### Information supplied
#####

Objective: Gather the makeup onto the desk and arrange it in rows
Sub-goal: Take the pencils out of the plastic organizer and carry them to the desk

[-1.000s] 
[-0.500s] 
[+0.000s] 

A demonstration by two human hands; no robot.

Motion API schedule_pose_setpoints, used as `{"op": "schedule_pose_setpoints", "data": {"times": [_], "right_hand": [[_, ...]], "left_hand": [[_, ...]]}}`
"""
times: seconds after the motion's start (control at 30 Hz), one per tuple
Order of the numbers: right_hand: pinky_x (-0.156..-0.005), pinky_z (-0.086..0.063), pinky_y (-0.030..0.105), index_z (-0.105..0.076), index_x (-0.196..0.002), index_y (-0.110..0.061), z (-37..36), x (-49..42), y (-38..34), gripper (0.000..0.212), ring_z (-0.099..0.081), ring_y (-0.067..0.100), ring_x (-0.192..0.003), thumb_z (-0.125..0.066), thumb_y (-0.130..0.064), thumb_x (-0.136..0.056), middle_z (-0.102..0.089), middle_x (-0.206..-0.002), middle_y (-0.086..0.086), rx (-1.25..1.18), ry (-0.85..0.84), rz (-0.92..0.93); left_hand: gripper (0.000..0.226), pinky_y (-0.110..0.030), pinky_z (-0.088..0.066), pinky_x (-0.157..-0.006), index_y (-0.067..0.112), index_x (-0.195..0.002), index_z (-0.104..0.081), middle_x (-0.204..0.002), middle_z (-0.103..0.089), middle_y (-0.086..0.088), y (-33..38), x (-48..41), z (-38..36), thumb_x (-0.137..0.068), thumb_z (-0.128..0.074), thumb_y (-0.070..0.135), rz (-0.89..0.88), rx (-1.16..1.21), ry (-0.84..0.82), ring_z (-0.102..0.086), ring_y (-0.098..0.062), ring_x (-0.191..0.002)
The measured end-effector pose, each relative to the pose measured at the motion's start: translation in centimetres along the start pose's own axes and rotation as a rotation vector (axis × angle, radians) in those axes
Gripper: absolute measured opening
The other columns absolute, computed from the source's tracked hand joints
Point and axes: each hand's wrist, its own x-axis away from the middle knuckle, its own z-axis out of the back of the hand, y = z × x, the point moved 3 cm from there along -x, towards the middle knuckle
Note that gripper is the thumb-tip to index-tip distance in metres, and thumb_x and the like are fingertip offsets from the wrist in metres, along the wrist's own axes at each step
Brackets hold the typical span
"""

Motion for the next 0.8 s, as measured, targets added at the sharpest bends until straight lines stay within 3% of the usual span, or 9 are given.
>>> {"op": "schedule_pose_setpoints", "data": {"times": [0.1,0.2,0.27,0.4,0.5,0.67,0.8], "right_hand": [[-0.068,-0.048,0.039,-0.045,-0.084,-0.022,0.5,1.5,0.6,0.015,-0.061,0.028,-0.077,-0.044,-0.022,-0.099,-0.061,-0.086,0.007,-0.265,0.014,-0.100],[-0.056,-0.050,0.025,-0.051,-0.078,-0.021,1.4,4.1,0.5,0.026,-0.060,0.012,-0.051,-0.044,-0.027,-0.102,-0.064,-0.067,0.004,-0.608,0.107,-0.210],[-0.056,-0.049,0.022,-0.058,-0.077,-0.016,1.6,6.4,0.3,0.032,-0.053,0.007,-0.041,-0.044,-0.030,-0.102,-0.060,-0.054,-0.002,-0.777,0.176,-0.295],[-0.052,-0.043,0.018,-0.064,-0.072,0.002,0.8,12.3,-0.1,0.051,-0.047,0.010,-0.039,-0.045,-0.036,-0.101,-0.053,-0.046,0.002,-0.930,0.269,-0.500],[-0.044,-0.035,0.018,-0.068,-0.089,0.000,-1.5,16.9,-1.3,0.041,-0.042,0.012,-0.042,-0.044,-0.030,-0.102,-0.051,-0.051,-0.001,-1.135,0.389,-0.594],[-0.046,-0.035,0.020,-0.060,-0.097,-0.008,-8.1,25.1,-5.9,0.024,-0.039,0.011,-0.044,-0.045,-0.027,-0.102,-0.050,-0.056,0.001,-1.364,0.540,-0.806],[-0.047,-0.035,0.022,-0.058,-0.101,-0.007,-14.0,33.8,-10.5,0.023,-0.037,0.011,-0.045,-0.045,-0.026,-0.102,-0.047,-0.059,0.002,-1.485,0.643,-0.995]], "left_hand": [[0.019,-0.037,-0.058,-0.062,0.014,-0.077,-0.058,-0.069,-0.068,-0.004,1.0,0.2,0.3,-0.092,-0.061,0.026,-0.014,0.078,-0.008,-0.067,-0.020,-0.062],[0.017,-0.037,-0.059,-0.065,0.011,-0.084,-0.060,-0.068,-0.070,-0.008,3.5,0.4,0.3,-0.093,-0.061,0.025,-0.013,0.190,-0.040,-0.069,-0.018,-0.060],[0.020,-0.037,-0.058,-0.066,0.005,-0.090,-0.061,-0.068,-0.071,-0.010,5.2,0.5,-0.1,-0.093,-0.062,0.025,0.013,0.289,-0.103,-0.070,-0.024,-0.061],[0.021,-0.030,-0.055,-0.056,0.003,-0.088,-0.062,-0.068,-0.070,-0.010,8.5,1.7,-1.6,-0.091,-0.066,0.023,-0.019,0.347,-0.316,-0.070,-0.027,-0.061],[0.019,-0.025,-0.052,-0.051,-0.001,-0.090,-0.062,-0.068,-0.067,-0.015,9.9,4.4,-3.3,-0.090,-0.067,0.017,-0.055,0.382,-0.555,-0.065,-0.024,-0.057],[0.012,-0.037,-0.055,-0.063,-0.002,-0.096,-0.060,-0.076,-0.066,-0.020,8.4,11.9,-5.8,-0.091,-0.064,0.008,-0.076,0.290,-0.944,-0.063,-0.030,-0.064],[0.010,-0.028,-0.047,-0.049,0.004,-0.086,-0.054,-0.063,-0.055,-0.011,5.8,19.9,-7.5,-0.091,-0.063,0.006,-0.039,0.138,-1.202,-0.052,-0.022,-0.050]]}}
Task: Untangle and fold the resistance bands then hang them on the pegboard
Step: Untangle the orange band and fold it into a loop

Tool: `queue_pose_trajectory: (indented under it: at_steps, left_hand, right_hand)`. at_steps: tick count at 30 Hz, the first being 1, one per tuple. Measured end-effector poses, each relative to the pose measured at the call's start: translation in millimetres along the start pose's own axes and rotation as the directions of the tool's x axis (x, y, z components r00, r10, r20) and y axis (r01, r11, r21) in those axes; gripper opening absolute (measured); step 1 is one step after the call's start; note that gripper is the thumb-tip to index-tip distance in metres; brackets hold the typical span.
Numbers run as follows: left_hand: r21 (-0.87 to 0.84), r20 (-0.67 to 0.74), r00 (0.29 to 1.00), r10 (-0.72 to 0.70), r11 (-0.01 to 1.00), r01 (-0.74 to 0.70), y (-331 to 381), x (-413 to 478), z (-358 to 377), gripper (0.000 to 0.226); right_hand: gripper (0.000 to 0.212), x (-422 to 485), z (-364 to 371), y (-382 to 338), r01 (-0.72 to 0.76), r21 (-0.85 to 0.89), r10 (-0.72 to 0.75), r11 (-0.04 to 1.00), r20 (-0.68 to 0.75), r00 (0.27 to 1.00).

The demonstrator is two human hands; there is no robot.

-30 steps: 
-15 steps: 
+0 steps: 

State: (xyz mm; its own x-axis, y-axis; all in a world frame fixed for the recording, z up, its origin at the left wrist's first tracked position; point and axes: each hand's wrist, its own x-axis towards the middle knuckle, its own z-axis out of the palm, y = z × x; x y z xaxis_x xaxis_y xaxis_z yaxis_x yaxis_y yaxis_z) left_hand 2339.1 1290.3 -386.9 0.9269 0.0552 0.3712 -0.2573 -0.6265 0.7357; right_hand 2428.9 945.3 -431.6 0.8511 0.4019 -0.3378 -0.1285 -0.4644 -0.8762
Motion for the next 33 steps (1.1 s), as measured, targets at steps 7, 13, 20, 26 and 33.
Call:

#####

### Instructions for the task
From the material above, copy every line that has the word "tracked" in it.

### Finished task
The other columns absolute, computed from the source's tracked hand joints
State: (xyz mm; its own x-axis, y-axis; all in a world frame fixed for the recording, z up, its origin at the left wrist's first tracked position; point and axes: each hand's wrist, its own x-axis towards the middle knuckle, its own z-axis out of the palm, y = z × x; x y z xaxis_x xaxis_y xaxis_z yaxis_x yaxis_y yaxis_z) left_hand 2339.1 1290.3 -386.9 0.9269 0.0552 0.3712 -0.2573 -0.6265 0.7357; right_hand 2428.9 945.3 -431.6 0.8511 0.4019 -0.3378 -0.1285 -0.4644 -0.8762

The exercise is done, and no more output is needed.